- **Provided material**
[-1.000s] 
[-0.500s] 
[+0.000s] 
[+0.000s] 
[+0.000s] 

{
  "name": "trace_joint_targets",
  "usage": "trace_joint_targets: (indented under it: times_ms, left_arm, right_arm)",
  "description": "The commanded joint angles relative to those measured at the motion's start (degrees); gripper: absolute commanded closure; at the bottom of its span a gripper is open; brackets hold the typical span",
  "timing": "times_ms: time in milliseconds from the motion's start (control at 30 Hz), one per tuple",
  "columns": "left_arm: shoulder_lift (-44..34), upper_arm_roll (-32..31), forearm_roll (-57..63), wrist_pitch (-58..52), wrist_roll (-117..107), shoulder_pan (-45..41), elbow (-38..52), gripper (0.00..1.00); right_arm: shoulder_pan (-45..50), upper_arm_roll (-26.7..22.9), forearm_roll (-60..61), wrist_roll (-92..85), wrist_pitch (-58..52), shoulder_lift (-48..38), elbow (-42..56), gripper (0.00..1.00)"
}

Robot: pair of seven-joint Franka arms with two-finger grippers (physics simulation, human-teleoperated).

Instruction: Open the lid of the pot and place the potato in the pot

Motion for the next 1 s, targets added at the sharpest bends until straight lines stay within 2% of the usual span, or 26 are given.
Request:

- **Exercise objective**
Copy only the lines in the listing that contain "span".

- **Task response**
  "description": "The commanded joint angles relative to those measured at the motion's start (degrees); gripper: absolute commanded closure; at the bottom of its span a gripper is open; brackets hold the typical span",
Motion for the next 1 s, targets added at the sharpest bends until straight lines stay within 2% of the usual span, or 26 are given.

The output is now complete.